Azerbaijan calls on Armenia to stop destroying houses and monuments
Azerbaijani forces do not target historic, cultural and, especially, religious buildings and monuments, Sevda Mammadaliyeva writes in the article Azerbaijan Respects All Cultural Monuments for WSJ, answering Christina Maranci’s “Cultural Heritage in the Crosshairs Once More” (Arts & Review, Nov. 19) article.
As a multicultural and multireligious country, Azerbaijan has always been home to representatives of all nations and religions, who have coexisted and worked together peacefully for centuries. Azerbaijan’s Christian community is a vital and active part of our society whose monuments and places of worship in our country are protected and regularly restored by the Azerbaijani state. It is no coincidence that Pope Francis praised religious tolerance in Azerbaijan as a model for the world in 2016 during his visit to Baku.
Since the outset of the conflict, Armenia repeatedly attempted to blame damage to churches and other historically sensitive landmarks on Azerbaijan.
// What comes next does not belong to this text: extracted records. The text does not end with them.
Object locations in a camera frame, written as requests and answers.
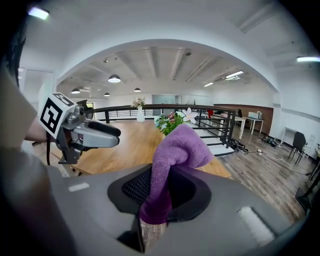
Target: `purple cloth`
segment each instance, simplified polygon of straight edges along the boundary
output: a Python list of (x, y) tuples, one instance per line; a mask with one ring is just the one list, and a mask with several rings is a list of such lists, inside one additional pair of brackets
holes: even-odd
[(150, 194), (142, 204), (139, 217), (146, 223), (166, 223), (172, 209), (168, 188), (170, 167), (184, 165), (190, 168), (205, 166), (213, 159), (208, 146), (187, 124), (180, 124), (159, 144), (152, 160)]

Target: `ceiling beam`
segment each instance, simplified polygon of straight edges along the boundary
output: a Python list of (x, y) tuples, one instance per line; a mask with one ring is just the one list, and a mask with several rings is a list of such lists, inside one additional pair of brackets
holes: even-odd
[(174, 63), (172, 66), (172, 71), (171, 71), (171, 79), (175, 80), (176, 76), (178, 75), (177, 71), (178, 68), (180, 66), (181, 60), (183, 59), (184, 55), (185, 55), (185, 49), (183, 49), (182, 47), (178, 48), (178, 51), (175, 54), (175, 59), (174, 59)]
[(72, 77), (75, 79), (79, 79), (81, 81), (86, 81), (87, 84), (83, 85), (85, 87), (90, 86), (90, 84), (97, 84), (97, 85), (104, 86), (104, 87), (110, 87), (107, 83), (95, 81), (95, 80), (92, 80), (92, 79), (85, 77), (83, 75), (73, 75)]
[(275, 2), (269, 3), (263, 8), (259, 9), (256, 13), (251, 15), (244, 22), (242, 22), (239, 26), (239, 29), (243, 33), (247, 33), (248, 31), (252, 30), (254, 27), (258, 26), (260, 23), (264, 22), (265, 20), (277, 14), (280, 10), (281, 10), (281, 7), (277, 3)]
[(185, 81), (190, 82), (193, 79), (195, 79), (197, 75), (199, 75), (203, 71), (205, 71), (210, 66), (210, 64), (212, 64), (212, 62), (216, 59), (218, 59), (218, 57), (216, 55), (210, 54), (194, 70), (192, 70), (190, 72), (189, 76), (187, 77), (187, 79)]
[(267, 57), (274, 57), (285, 54), (299, 53), (299, 55), (317, 54), (317, 50), (303, 41), (293, 41), (290, 43), (278, 44), (265, 50)]
[[(90, 63), (88, 64), (91, 68), (93, 68), (94, 70), (97, 70), (103, 74), (106, 75), (107, 79), (112, 75), (112, 72), (111, 71), (107, 71), (107, 70), (103, 70), (102, 68), (100, 68), (99, 66), (97, 66), (97, 64), (93, 64), (93, 63)], [(121, 82), (122, 83), (126, 83), (125, 80), (123, 80), (123, 78), (121, 77)]]
[(156, 64), (156, 58), (155, 58), (155, 48), (154, 47), (145, 47), (146, 56), (149, 60), (149, 65), (151, 68), (151, 72), (154, 78), (158, 77), (157, 74), (157, 64)]
[(124, 51), (119, 51), (116, 53), (116, 56), (119, 58), (119, 60), (123, 63), (123, 65), (131, 71), (131, 73), (139, 80), (142, 80), (141, 75), (136, 70), (136, 68), (132, 65), (131, 60), (126, 56)]

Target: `black cord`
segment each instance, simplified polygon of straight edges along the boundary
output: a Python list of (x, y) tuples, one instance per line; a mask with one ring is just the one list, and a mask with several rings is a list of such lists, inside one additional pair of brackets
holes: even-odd
[(50, 165), (50, 134), (46, 132), (46, 163)]
[(294, 171), (294, 170), (291, 170), (291, 169), (289, 169), (288, 167), (282, 165), (281, 163), (278, 163), (277, 161), (275, 161), (274, 159), (272, 159), (271, 157), (269, 157), (269, 156), (266, 155), (265, 153), (262, 153), (262, 154), (264, 154), (267, 158), (269, 158), (270, 160), (274, 161), (274, 162), (277, 163), (278, 165), (282, 166), (283, 168), (286, 168), (287, 170), (289, 170), (289, 171), (291, 171), (291, 172), (293, 172), (293, 173), (295, 173), (295, 174), (300, 174), (300, 175), (305, 175), (305, 176), (310, 175), (309, 173), (304, 174), (304, 173), (300, 173), (300, 172), (296, 172), (296, 171)]

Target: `wooden table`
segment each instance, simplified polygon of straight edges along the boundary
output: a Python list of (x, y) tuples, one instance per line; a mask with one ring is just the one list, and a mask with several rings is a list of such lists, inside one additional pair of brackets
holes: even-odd
[[(94, 175), (152, 163), (154, 152), (163, 139), (163, 134), (155, 128), (153, 120), (142, 123), (136, 120), (114, 121), (110, 125), (121, 130), (119, 145), (83, 152), (78, 163), (69, 167), (80, 173)], [(51, 152), (59, 159), (62, 157), (62, 152), (57, 147), (52, 148)], [(199, 170), (225, 178), (231, 177), (216, 157)]]

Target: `office chair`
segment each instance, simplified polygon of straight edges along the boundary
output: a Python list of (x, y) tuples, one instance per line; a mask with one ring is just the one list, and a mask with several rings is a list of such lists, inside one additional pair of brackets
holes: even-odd
[(298, 158), (296, 159), (295, 161), (295, 165), (297, 164), (298, 160), (299, 160), (299, 163), (300, 163), (300, 160), (302, 158), (302, 155), (303, 155), (303, 152), (304, 152), (304, 146), (306, 145), (306, 138), (304, 136), (303, 133), (301, 132), (296, 132), (295, 135), (294, 135), (294, 138), (293, 138), (293, 143), (292, 143), (292, 149), (291, 149), (291, 152), (289, 154), (289, 157), (288, 159), (290, 158), (291, 156), (291, 153), (294, 149), (297, 149), (301, 154), (298, 156)]
[(242, 116), (242, 111), (241, 111), (241, 109), (238, 109), (238, 117), (240, 117), (240, 118), (243, 117), (243, 116)]

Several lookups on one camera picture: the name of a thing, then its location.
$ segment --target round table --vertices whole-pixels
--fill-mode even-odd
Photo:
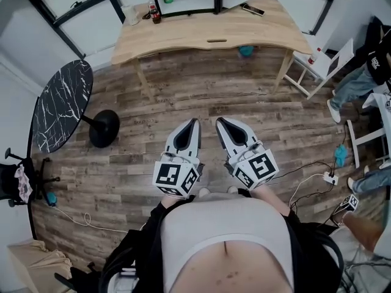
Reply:
[[[93,145],[104,148],[117,137],[120,121],[112,110],[92,120],[84,116],[93,83],[91,66],[75,60],[63,66],[43,89],[34,110],[33,140],[40,151],[57,151],[72,136],[81,120],[90,125]]]

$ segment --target laminate floor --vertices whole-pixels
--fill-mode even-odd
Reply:
[[[215,191],[238,186],[223,167],[226,155],[214,128],[215,119],[228,116],[250,125],[264,146],[272,150],[279,175],[314,161],[332,165],[334,150],[344,142],[348,157],[345,166],[336,169],[338,185],[327,194],[298,203],[301,220],[325,221],[335,205],[351,193],[346,178],[361,176],[365,162],[374,161],[370,148],[361,146],[362,168],[355,169],[348,128],[345,136],[343,125],[346,119],[356,121],[354,128],[360,136],[367,130],[368,118],[359,116],[349,103],[342,110],[339,125],[331,119],[326,100],[348,72],[345,69],[310,101],[285,80],[278,92],[271,94],[283,54],[282,49],[257,48],[251,58],[242,59],[237,49],[184,50],[144,58],[142,68],[157,97],[156,104],[149,104],[141,95],[131,64],[97,71],[86,115],[94,117],[103,109],[116,111],[121,128],[115,142],[104,149],[94,148],[89,142],[89,127],[82,122],[57,152],[45,155],[34,150],[37,164],[44,157],[51,158],[47,175],[61,177],[61,182],[48,186],[57,195],[58,208],[79,222],[84,223],[84,213],[88,212],[92,225],[139,229],[161,199],[160,191],[152,186],[154,163],[169,133],[192,117],[202,125],[199,158],[206,165],[194,191],[203,186]],[[297,79],[300,72],[293,65],[289,75]],[[308,90],[315,87],[309,77],[302,84]],[[287,202],[302,180],[326,170],[326,166],[314,164],[269,184]],[[314,176],[301,185],[296,197],[329,188],[321,176]],[[360,197],[360,213],[379,220],[383,201],[382,190]],[[49,249],[63,251],[81,269],[91,261],[102,266],[125,236],[77,225],[42,201],[33,202],[32,212],[38,238]]]

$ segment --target power strip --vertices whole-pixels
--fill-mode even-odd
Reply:
[[[338,184],[338,176],[334,175],[334,177],[331,177],[329,172],[324,172],[323,180],[325,180],[325,182],[331,183],[335,186]]]

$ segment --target belly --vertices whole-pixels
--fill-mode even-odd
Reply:
[[[226,241],[197,252],[182,268],[171,293],[291,293],[275,257],[259,244]]]

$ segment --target blue object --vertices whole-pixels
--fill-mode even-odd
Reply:
[[[56,194],[54,194],[53,192],[48,192],[48,193],[46,194],[46,196],[48,197],[49,206],[54,206],[54,205],[56,205],[56,203],[57,203]]]
[[[348,151],[343,144],[335,149],[334,156],[337,161],[337,166],[343,167],[345,164],[345,159],[348,156]]]
[[[239,53],[244,57],[250,57],[253,50],[254,50],[254,46],[240,46],[239,47]]]

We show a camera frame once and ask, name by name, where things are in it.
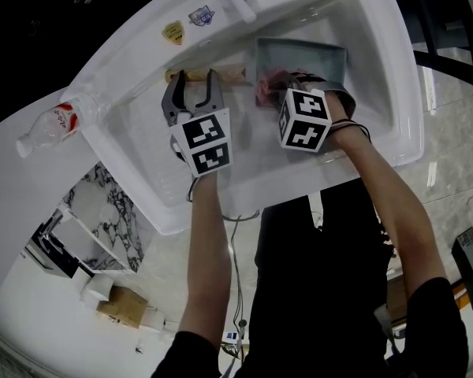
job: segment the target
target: bottle cap
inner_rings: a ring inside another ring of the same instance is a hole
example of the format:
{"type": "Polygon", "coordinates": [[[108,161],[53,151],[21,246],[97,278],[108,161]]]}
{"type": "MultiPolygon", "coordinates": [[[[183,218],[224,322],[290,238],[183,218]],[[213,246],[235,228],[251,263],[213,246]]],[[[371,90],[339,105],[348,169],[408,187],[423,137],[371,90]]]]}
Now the bottle cap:
{"type": "Polygon", "coordinates": [[[29,135],[22,135],[16,141],[17,152],[22,158],[26,158],[33,151],[33,142],[29,135]]]}

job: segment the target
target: person
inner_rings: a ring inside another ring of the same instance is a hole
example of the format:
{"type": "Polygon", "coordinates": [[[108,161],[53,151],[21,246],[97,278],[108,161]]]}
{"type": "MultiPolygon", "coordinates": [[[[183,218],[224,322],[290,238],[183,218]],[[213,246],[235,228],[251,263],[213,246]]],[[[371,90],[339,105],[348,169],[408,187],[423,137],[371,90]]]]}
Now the person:
{"type": "MultiPolygon", "coordinates": [[[[346,118],[326,94],[333,121],[346,118]]],[[[263,211],[255,263],[258,283],[249,351],[237,378],[249,376],[449,376],[467,371],[467,336],[446,279],[426,210],[358,127],[335,131],[360,179],[321,191],[315,228],[307,197],[263,211]],[[374,315],[385,303],[393,248],[408,299],[405,350],[396,370],[384,359],[387,337],[374,315]]],[[[154,378],[220,376],[231,260],[217,174],[195,185],[188,301],[179,332],[154,378]]]]}

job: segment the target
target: wooden brush handle
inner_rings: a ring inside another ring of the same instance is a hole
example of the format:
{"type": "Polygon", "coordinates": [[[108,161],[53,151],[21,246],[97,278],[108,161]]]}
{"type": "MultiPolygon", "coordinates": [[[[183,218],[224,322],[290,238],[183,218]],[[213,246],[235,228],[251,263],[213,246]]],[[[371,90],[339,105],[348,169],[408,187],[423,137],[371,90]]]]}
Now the wooden brush handle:
{"type": "MultiPolygon", "coordinates": [[[[231,84],[246,83],[244,65],[226,65],[220,67],[206,67],[201,69],[184,69],[186,81],[207,81],[207,74],[213,69],[219,75],[220,81],[231,84]]],[[[169,83],[180,70],[165,72],[165,81],[169,83]]]]}

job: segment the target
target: sticker
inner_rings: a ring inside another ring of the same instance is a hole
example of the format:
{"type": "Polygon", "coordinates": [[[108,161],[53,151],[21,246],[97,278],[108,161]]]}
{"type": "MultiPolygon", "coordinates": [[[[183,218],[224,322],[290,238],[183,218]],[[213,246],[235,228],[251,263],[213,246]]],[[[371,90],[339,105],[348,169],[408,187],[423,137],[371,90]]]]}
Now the sticker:
{"type": "Polygon", "coordinates": [[[180,21],[174,21],[163,28],[163,36],[171,43],[182,45],[184,39],[184,27],[180,21]]]}
{"type": "Polygon", "coordinates": [[[65,103],[60,104],[55,106],[52,111],[58,117],[60,126],[62,126],[67,133],[74,132],[76,127],[79,126],[77,115],[71,105],[65,103]]]}
{"type": "Polygon", "coordinates": [[[229,164],[228,143],[194,153],[192,158],[198,174],[202,175],[205,172],[214,171],[229,164]]]}
{"type": "Polygon", "coordinates": [[[215,115],[194,119],[191,122],[182,125],[189,148],[202,146],[215,140],[224,139],[222,131],[215,115]]]}
{"type": "Polygon", "coordinates": [[[287,100],[284,100],[284,105],[282,106],[282,113],[278,119],[278,127],[281,130],[281,139],[284,138],[285,130],[289,123],[289,107],[287,105],[287,100]]]}
{"type": "Polygon", "coordinates": [[[294,101],[294,109],[299,115],[320,117],[321,119],[328,118],[322,97],[307,92],[293,91],[292,99],[294,101]]]}
{"type": "Polygon", "coordinates": [[[287,146],[316,150],[326,126],[295,120],[287,139],[287,146]]]}
{"type": "Polygon", "coordinates": [[[212,22],[212,17],[214,16],[215,11],[210,11],[208,6],[203,7],[202,9],[197,9],[189,14],[189,24],[198,25],[199,27],[208,25],[212,22]]]}

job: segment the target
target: fiducial marker cube
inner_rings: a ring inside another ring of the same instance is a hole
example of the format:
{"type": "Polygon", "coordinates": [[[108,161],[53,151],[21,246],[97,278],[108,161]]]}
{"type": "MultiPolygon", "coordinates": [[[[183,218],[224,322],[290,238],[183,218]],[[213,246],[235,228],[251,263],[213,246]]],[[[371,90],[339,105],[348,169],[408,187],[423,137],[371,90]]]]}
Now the fiducial marker cube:
{"type": "Polygon", "coordinates": [[[233,163],[228,108],[175,124],[170,131],[195,177],[233,163]]]}
{"type": "Polygon", "coordinates": [[[331,123],[324,91],[289,88],[278,118],[281,146],[317,153],[331,123]]]}

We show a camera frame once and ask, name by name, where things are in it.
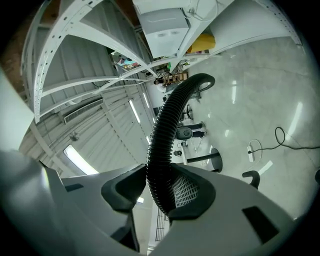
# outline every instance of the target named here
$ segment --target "flexible hose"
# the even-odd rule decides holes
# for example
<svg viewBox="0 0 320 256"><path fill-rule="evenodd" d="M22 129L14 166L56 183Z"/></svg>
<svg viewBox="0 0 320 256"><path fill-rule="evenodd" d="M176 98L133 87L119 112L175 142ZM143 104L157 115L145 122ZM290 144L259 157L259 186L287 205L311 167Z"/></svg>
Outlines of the flexible hose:
<svg viewBox="0 0 320 256"><path fill-rule="evenodd" d="M215 81L213 76L204 73L195 74L183 81L165 101L153 126L147 152L146 177L153 200L165 215L176 208L171 158L178 122L188 100L200 85L209 82L207 90Z"/></svg>

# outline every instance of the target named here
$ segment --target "glossy floor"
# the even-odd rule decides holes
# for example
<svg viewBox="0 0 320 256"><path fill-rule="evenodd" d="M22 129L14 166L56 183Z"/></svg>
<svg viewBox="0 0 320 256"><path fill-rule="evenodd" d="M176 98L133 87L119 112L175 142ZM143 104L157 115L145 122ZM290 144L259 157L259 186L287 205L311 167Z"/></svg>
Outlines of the glossy floor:
<svg viewBox="0 0 320 256"><path fill-rule="evenodd" d="M201 143L200 150L209 143L220 151L222 174L249 183L249 178L242 178L252 165L248 143L258 139L263 148L276 146L278 126L287 133L288 145L320 145L319 79L306 49L290 38L245 44L195 64L188 72L216 79L200 103L189 104L194 122L204 121L208 132L209 142ZM260 147L256 141L251 145ZM254 153L254 163L260 156L261 152ZM261 161L250 170L261 173L259 191L296 218L307 211L318 189L314 176L319 167L320 149L279 147L263 151Z"/></svg>

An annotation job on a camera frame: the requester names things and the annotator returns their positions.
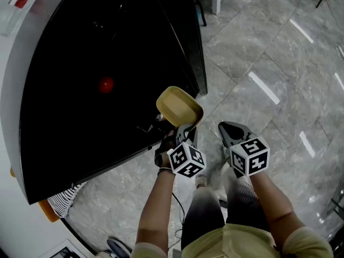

This has been offered without substantive proof nor has it been confirmed by any independent international organization. So it is clear for the record: Azerbaijani forces do not target historic, cultural and, especially, religious buildings and monuments. To the contrary, Azerbaijan has contributed to the protection of Christian landmarks not only within the country but also world-wide.
As was witnessed by the world, following the signing of the peace agreement, Armenians destroyed monuments, houses, forests and critical infrastructure like hospitals and schools. This destruction advances no cause and only serves to destroy history, inflict long-term damage and make recovery slower.
As Franklin D. Roosevelt said, “I have seen war . . . I hate war.” Azerbaijan is committed to a peaceful transition and rebuilding that protects our citizens and religious landmarks. It is our sincere hope that Armenia will respect the peace agreement and prevent further destruction and tragic loss of life.